Let’s take a large digit, say, 9, and repeat it a thousand times to make a number. By all rights, this is a big number! It has a whopping one thousand digits, and each decimal place is as large as it can be. Now, consider the meager $9^9$. Given a few annoying minutes, we could actually perform nine multiplications and get this number exactly; we’ll save you the trouble, it’s 387,420,489, a number with nine digits. Now, let’s inspect $9^{9^9}$. This number, requiring us to write only one more digit on the page, is $9^{387,420,489}$, a number with a staggering 369,693,100 decimal digits! Raising 9 to this power once more, to get $9^{9^{9^9}}$ is already too large for Wolfram Alpha to give much information about.

Now, come the 20th century we see two big jumps in the expression of large numbers. The first is the Ackermann Function. For the purposes of this post, we can think of it as simply a sequence of numbers, which is constructed as follows. The first number in the sequence, $A(1)$, is simply $1+1$. The next is $A(2) = 2*2$, then $A(3) = 3^3$, and so on. Of course, defining “and so on” is tough, because we don’t have commonly known names for such operations. The fourth number in this sequence $A(4)$, is 4 raised to the power of itself four times. I.e., $A(4) = 4^{4^{4^4}}$. We call this operation a tetration of the number 4 to the height of 4, and don it with the notation $4 \uparrow \uparrow 4$. This isn’t so hard to visualize, but while it’s a huge number in itself (it has $10^{154}$ decimal digits), the best is yet to come. The fifth element of this sequence, $A(5)$, is the nested tetration of 5 with itself 5 times. In other words, it is

$A(5) = 5 \uparrow \uparrow (5 \uparrow \uparrow (5 \uparrow \uparrow (5 \uparrow \uparrow 5)))$

For convenience, we give this the notation $5 \uparrow \uparrow \uparrow 5$, and call it pentation. Of course, $A(6)$ would then be 6 hexated to the height of 6, and so on forever.
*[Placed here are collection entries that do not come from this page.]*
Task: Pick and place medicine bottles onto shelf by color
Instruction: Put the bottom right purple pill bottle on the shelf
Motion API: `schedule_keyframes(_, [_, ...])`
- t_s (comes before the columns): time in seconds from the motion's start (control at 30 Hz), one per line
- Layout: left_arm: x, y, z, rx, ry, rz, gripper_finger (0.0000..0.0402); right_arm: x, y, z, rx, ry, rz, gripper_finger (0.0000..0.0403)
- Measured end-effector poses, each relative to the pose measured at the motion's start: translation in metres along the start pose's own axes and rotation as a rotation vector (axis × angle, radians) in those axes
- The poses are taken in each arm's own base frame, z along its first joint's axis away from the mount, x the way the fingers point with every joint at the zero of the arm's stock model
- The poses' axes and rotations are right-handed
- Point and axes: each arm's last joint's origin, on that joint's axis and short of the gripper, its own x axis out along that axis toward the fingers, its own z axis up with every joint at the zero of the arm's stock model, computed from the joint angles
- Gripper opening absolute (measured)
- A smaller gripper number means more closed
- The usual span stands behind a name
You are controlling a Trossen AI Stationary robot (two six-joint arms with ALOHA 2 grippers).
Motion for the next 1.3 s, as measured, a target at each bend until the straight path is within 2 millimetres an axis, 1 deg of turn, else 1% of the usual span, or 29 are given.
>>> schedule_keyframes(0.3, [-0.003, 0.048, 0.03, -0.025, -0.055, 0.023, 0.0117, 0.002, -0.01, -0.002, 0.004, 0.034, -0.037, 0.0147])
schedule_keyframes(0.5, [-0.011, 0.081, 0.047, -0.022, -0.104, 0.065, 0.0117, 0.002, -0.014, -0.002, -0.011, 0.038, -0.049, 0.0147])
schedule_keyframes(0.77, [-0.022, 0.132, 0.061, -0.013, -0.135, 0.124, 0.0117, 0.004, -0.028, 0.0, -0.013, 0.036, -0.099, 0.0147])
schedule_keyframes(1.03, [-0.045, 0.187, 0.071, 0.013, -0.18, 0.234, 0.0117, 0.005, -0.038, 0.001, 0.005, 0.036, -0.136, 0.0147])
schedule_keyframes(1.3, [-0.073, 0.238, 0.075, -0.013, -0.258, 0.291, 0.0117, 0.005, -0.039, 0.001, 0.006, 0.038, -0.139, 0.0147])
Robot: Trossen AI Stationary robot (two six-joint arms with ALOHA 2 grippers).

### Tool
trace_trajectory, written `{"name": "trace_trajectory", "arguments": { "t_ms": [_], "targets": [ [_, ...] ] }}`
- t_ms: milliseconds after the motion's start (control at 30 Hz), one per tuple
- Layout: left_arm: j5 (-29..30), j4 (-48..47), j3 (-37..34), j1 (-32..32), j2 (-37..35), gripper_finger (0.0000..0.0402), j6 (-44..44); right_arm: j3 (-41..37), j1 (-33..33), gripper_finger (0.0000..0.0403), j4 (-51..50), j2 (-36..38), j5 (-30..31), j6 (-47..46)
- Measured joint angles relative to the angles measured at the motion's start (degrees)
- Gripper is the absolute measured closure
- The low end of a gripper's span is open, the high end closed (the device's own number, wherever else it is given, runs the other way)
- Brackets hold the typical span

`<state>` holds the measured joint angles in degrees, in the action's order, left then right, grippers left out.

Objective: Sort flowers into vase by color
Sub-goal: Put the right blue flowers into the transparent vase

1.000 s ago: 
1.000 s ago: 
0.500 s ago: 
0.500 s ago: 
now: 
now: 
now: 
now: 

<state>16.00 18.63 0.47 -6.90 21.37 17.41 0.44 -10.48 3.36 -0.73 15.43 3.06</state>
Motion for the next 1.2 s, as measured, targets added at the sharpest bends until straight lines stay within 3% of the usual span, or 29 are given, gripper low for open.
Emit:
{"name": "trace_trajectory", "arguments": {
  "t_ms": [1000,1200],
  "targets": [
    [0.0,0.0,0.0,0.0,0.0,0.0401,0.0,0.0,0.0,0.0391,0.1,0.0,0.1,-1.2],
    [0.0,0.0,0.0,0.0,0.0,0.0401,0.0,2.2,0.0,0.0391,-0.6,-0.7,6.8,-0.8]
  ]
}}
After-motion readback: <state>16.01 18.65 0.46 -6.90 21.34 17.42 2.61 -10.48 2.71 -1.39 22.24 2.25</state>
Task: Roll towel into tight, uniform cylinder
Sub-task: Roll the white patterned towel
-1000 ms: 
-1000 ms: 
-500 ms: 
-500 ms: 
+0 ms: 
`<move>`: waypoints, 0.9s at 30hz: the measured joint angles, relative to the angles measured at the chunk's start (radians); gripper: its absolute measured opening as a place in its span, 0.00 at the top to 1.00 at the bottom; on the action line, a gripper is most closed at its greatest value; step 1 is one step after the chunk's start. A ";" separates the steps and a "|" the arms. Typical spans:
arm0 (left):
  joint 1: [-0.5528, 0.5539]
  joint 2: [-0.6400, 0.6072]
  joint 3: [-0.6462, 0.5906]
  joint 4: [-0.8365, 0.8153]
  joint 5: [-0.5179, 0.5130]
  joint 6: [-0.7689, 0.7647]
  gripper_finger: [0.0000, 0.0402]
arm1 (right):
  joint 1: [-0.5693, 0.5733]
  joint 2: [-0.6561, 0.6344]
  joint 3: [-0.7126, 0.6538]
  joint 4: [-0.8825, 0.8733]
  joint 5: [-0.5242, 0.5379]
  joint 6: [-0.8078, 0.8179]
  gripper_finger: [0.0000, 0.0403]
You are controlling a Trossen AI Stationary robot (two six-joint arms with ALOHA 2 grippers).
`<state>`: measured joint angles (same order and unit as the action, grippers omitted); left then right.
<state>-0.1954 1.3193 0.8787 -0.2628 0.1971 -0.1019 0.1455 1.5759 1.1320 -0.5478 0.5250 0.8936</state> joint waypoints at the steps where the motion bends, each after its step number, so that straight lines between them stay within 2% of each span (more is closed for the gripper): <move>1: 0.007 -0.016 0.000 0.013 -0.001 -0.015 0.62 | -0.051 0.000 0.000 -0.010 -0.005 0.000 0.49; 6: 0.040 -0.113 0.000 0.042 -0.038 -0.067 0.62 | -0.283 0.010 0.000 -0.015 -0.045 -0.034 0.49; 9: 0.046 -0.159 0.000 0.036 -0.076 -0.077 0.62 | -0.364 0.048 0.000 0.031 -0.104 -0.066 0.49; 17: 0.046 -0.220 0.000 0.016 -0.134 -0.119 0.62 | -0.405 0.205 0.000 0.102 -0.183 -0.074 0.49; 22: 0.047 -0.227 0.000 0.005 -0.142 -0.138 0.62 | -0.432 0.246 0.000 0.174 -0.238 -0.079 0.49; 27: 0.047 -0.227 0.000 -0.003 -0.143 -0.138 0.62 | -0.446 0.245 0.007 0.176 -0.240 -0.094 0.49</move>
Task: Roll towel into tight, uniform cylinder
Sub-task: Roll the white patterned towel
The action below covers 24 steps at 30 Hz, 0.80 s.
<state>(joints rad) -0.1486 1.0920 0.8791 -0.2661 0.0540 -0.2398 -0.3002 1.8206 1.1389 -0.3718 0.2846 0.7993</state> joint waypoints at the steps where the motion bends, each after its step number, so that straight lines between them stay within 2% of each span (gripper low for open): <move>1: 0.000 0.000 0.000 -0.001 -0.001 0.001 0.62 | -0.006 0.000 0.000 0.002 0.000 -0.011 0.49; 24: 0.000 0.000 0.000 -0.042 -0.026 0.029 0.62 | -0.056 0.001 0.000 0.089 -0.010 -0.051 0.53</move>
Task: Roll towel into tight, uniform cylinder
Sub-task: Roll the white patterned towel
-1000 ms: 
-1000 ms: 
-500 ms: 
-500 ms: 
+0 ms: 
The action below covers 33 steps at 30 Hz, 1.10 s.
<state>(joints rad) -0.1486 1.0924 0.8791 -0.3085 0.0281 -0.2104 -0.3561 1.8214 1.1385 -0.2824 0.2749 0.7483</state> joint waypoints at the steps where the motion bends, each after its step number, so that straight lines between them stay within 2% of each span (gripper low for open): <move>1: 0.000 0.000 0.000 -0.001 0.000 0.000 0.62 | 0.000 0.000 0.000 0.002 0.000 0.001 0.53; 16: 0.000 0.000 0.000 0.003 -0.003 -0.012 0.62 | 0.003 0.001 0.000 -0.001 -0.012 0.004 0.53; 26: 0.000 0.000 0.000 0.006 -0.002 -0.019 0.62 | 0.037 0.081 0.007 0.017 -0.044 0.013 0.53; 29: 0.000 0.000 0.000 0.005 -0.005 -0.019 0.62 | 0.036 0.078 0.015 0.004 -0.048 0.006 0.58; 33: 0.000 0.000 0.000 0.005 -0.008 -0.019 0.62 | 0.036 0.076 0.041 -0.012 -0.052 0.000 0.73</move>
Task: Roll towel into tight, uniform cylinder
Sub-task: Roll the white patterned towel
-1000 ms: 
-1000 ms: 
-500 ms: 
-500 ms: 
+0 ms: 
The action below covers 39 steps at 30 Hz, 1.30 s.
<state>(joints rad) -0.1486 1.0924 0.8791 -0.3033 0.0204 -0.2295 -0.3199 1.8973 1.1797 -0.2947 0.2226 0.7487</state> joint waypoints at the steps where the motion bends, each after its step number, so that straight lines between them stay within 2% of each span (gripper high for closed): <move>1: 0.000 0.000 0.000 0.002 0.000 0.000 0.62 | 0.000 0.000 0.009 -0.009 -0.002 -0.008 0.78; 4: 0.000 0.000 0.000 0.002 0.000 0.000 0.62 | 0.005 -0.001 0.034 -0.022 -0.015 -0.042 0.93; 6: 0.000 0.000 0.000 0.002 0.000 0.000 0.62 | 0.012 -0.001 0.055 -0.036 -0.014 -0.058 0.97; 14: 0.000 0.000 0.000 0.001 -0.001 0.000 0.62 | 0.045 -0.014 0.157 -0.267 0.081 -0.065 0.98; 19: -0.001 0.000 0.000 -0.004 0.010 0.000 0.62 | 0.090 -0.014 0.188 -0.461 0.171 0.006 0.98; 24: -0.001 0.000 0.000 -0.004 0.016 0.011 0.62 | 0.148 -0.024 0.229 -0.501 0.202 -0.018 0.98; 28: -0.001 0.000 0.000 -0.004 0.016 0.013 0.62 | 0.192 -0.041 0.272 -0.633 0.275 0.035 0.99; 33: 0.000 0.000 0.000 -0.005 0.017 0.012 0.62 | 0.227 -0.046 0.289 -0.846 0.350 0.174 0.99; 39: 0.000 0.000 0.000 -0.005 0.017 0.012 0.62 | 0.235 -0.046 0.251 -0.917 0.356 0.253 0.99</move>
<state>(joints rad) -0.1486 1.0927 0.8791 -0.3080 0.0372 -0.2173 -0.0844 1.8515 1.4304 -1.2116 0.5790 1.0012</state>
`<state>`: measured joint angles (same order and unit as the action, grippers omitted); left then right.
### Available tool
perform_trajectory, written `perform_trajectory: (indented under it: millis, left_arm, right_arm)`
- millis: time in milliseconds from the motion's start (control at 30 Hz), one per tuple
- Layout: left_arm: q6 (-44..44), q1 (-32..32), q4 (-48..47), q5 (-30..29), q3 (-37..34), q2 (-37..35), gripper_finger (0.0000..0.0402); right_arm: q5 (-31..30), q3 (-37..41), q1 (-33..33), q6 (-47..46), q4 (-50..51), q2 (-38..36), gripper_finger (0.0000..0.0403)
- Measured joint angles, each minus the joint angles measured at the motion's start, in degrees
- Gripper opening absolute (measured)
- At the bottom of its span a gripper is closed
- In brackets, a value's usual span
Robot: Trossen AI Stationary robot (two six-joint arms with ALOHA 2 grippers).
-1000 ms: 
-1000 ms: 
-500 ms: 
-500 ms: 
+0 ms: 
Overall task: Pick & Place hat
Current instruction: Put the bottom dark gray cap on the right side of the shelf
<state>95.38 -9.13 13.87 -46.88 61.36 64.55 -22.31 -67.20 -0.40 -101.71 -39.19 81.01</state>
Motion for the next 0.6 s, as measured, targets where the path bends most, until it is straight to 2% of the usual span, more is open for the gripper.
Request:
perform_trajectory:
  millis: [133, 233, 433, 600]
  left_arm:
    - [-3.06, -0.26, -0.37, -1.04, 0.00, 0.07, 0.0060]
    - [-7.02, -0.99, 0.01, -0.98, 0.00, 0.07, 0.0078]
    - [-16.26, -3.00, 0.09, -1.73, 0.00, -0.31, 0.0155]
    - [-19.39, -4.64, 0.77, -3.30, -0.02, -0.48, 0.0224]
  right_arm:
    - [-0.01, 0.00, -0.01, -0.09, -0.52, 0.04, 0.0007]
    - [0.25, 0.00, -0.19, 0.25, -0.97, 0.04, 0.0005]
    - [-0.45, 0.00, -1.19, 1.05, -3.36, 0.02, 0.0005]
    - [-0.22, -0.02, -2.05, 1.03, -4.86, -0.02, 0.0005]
The brave reader will take this to its extreme, and imagine how huge $A(A(5))$ is… Mind blowing.

Of course, one might ask: where the hell did this beast come from? What are Ackermann numbers good for anyway? The Ackermann Function and it’s associated sequence, it turns out, serve as important counterexamples in the theory of computable functions. The familiar reader will recognize the claim that the Ackermann Function is computable, but not primitive recursive. For the rest of the world, here’s a historical explanation of its origin.

Alan Turing, the inventor of the Turing machine.

Back in the days before computers (the early 20th century), mathematicians were fiercely interested in the theory of computing things. The common visitor to this blog will recall our primers on Finite Automata, Turing Machines, and such things as the Game of Life. It might not be a surprise to hear that there are many many different models of computation, and before real computers actually came along it was the job of mathematicians to compare them, sorting out which were “more useful” or “more expressive” than others. In the end, the Turing machine model was actually used to create rudimentary computers, which have since evolved into the supercomputers and iPads we have today. The mathematicians exploring computation during this era were at the forefront of a technological and intellectual revolution. On their shoulders, humanity entered the so-called Age of Information.

Perhaps the original such study of computation was the idea of a computable function of the natural numbers. Given a set of elementary functions which are axiomatically defined to be computable, and a way of combining these elementary functions to make more complicated functions, mathematicians constructed a huge class of functions that were computable. For instance, the function which adds two numbers together is computable; we all learned a nice algorithm to perform addition in grade school. The definitions and axioms were chosen in order to affirm such easy tasks, and then mathematicians explored the axioms to see how far they could push them. This line of reasoning would bring one to the ultimate quest: for a given model of computation, figure out what sorts of things are not computable.

Of course, even without a firm foundation in the theory of computable functions, we would guess that the sequence of Ackermann numbers is computable. In fact, using the model of Turing machines (which happens to be equivalent to the theory of computable functions, insofar as the tasks it deems computable) we can prove it so. We have unbounded space and unbounded time, and we know for a fact that all of these mathematical operations boil down to repeated multiplication. We can even present pseudocode, and such sites as RosettaCode have hundreds of implementations, ranging from a single line of K to a tail-recursive implementation in OCaml. There is no doubt about it, the Ackermann function is computable. In a somewhat naive sense, the Ackermann sequence is no deeper or more insightful than Archimedes’s first attempt at exponentiation. It just carries the idea of exponentiation as far as it can go.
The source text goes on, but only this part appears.